Small Meetings, Big Impact: The Power of “Everyday Events”
Flagship events—annual meetings, biannual expos, major conferences—have their place. But a new trend is emerging that amplifies the power of host organizations, and the power of community.
Meet “everyday events”: smaller, more frequent touchpoint meetings. These everyday events—which can be as short as a half-day in duration—are on a smaller scale than what many planners might be used to, and not just in attendance. They have smaller budgets, more focused goals, and more limited time for promotion. But just because they’re smaller doesn’t mean they carry less weight.
It’s Time for “Everyday Events” to Shine
Research from the sales event platform Splash shows that people need to interact with a brand nearly 30 times before actually making a purchase—a number that’s increased more than 60% in just two years.
Regardless of whether your event is sales-focused, this emerging phenomenon has a place in your meeting strategy. There’s more information available than ever before, so to drive loyalty—whether in sales, membership, or attention—purpose-driven frequency is key.
Touchpoint events also have the potential to address one of meeting planners’ 2023 pain points: availability. Finding availability for events was planners’ No. 2 challenge in a recent survey by Global DMC Partners. It might seem counterintuitive that more events can help relieve this pressure, but because everyday events are shorter in duration, planners can take advantage of one-day slots at venues and in supplier schedules, which are easier to come by.
Finally, there’s the human factor. The tumult of the past few years has attendees reevaluating the big picture—and yearning for connection. Hosting smaller, more frequent events allows people to nurture that instinct. And if that instinct turns into a loyal attendee for flagship events? All the better.
Four Principles for Creating Successful Touchpoint Events
1. Lean into what makes an everyday event special. If you approach a touchpoint meeting as a miniature version of an annual conference, you’ll be overwhelmed and attendees won’t get what they need. Instead, remember your mission for these events.
Intimacy-building. Creating a pipeline of communication. Fostering connections that go beyond networking and into collaboration. Large meetings can achieve these goals, but everyday events are crafted specifically for them. Let that guide your attention and your resources.
2. Frequent meetings require frequent communication. Potential delegates can easily be overwhelmed with emails and text blasts about events, and overdoing it risks drowning out communications about larger, revenue-building events. That said, the nature of everyday events means that attendees who might be interested but can’t make the first few iterations might be able to attend later ones.

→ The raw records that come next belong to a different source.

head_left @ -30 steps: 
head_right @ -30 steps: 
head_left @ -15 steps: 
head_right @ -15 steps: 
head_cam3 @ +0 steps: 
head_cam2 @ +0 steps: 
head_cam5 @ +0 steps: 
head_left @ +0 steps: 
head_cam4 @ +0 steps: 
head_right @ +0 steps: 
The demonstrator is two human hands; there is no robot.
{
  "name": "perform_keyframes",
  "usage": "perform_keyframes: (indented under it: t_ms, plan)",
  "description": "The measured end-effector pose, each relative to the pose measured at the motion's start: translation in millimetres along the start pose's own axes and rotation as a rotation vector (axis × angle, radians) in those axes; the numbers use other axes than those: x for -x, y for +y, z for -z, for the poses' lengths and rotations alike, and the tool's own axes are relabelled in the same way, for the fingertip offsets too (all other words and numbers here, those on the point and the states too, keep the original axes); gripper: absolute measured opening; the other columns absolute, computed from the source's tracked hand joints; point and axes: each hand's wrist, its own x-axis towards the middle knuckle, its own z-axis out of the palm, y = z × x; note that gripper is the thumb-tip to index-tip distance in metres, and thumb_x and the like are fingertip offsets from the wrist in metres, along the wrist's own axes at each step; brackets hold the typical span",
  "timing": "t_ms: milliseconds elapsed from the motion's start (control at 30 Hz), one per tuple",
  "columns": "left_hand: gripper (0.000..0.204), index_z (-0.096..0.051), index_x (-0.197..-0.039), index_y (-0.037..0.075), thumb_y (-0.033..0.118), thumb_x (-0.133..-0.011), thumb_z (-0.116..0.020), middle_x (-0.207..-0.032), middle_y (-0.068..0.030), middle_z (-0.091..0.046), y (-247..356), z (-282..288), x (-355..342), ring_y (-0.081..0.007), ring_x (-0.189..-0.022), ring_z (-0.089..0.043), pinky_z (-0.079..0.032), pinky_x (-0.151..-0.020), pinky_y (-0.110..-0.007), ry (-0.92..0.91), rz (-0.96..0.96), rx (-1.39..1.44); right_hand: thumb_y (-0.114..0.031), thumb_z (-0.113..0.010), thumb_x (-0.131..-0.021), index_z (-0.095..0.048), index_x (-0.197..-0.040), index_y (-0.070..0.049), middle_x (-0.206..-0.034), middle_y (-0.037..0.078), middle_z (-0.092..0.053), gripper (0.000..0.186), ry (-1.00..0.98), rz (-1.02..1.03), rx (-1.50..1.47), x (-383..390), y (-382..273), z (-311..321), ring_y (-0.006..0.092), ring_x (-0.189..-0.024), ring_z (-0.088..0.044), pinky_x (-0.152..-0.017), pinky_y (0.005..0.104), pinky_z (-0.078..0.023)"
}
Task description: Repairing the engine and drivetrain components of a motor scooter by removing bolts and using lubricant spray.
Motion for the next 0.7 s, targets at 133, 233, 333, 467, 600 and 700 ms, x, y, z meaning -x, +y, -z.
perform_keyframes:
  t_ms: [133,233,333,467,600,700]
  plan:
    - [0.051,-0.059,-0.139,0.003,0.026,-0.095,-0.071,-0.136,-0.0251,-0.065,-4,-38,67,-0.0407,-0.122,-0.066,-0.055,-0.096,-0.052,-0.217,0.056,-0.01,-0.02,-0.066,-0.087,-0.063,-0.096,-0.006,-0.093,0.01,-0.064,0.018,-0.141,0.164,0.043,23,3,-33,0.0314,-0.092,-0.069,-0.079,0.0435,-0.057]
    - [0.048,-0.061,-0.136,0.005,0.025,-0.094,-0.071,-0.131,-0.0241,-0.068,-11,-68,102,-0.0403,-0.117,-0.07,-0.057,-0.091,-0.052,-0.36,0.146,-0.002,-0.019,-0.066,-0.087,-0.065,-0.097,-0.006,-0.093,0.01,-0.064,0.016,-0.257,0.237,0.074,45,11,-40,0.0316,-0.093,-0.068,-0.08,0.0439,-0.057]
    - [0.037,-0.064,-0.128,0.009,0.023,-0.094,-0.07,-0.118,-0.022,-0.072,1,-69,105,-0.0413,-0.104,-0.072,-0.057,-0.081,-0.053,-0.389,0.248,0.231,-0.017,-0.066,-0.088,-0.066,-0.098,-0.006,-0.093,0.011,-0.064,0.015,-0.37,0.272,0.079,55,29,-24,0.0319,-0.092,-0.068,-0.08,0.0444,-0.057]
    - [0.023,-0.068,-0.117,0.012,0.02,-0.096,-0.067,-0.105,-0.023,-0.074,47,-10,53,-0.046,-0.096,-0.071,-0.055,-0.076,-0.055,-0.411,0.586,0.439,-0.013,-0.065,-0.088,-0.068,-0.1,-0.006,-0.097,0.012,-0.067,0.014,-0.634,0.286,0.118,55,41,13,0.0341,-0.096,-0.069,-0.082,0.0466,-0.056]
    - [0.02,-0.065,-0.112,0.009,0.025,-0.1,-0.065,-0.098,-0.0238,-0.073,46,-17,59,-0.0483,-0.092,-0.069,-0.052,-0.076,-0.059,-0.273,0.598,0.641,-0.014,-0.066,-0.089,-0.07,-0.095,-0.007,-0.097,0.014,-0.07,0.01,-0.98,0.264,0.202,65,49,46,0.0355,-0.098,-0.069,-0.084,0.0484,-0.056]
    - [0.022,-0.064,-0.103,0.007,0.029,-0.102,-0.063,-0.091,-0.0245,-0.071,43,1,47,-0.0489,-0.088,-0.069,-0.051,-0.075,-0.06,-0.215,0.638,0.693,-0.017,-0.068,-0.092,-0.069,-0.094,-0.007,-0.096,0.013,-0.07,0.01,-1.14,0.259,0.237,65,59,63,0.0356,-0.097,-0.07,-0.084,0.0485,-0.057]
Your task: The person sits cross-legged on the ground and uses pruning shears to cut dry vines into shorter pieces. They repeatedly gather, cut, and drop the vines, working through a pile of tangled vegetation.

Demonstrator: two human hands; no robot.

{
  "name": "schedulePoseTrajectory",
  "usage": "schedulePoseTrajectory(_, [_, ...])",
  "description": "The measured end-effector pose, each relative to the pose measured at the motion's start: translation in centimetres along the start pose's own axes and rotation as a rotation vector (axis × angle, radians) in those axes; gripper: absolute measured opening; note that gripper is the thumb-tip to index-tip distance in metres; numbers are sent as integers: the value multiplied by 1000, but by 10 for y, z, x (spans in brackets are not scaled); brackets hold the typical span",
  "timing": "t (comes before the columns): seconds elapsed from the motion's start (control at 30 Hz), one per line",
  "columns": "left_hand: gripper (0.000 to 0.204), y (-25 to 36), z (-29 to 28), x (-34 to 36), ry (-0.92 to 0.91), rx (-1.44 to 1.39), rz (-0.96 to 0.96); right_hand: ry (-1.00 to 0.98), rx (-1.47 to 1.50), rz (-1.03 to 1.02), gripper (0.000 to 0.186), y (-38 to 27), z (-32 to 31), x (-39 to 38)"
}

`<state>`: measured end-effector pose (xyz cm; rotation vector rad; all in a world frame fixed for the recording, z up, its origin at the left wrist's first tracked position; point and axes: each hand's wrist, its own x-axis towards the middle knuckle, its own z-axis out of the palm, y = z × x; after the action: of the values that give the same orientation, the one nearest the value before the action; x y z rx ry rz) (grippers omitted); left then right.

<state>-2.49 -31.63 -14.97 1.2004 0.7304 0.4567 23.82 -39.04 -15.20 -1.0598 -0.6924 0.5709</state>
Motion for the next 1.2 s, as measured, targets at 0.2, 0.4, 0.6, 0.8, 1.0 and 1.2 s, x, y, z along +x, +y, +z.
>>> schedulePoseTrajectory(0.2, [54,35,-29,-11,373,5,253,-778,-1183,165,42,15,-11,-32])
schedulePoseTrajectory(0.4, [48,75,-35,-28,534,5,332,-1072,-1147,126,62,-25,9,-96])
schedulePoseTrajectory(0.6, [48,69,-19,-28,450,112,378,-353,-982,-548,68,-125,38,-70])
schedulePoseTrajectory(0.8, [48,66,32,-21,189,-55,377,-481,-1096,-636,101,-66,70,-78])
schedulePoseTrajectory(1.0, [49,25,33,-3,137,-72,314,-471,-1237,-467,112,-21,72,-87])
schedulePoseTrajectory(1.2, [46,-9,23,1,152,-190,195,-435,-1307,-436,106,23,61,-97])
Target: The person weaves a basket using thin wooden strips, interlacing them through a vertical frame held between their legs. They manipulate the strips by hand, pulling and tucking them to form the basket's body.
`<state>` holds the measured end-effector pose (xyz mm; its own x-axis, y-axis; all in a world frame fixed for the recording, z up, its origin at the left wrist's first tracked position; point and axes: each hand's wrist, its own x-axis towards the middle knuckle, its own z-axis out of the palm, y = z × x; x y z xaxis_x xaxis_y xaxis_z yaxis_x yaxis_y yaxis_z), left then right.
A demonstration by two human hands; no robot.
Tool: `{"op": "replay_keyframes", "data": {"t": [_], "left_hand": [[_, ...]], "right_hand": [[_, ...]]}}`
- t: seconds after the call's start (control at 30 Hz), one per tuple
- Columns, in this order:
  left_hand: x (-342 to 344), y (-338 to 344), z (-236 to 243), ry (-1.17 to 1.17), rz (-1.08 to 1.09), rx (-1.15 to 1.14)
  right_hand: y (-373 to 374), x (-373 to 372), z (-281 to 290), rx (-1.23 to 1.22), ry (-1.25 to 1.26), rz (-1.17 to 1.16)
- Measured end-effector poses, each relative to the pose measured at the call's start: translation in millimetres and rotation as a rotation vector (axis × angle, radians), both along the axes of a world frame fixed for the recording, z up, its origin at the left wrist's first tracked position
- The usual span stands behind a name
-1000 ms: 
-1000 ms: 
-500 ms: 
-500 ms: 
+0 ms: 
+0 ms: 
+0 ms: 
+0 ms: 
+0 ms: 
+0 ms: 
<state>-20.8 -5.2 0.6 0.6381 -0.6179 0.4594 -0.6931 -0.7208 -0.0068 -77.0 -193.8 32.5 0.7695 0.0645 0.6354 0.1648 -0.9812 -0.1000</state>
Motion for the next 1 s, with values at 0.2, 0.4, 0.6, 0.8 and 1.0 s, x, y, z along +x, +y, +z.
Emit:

Social media can hit the right tone and frequency about touchpoint events without overwhelming attendees. Strategic hashtags can help you subtly avoid confusion among followers about the difference between flagship events and these smaller ones. Also consider a unique branding for these events—an “unplugged” version (softer colors, less flashy typefaces) of your larger event communications can help get the point across.
3. Get experimental. Everyday events aren’t incubators for larger events. That said, their smaller scale allows you to try out new formats and new suppliers with less risk. You can even use everyday events as a pressure test for themes and topics for upcoming conferences and panels, inviting attendees at the smaller events to share their experiences with the “trial-size” version on your social channels to generate excitement for larger meetings. (Who doesn’t love feeling like an insider?)
The smaller format also lets you better connect with attendees to hear their feedback. Post-event surveys are always useful, but these smaller events are also a space for casual feedback, because you’ll have less going on during the event itself. Let attendees tell you what they want to see, what worked, and what didn’t—not just for potential use in upcoming larger events, but to inform your strategy for your next intimate gathering.
4. Choose your team wisely. Touchpoint events are a lighter lift for you and your team, but they still require a good deal of communication. This shows in what marketers report as the No. 1 problem with repeatable events, according to Splash: coordinating across departments.
Think of your team as a task force, with each member selected for a specialized skill. When assembling your task force, look for people who are adept at creating systems that can pseudo-automate the logistical planning that goes into these events, people who don’t need a lot of hand-holding, and people who might thrive on having a pet project. Everyday events are an opportunity for early-to-mid-career meeting planners who have enough experience to know what success looks like and how to get there, so keep an eye out for eager employees who are at that point in their careers.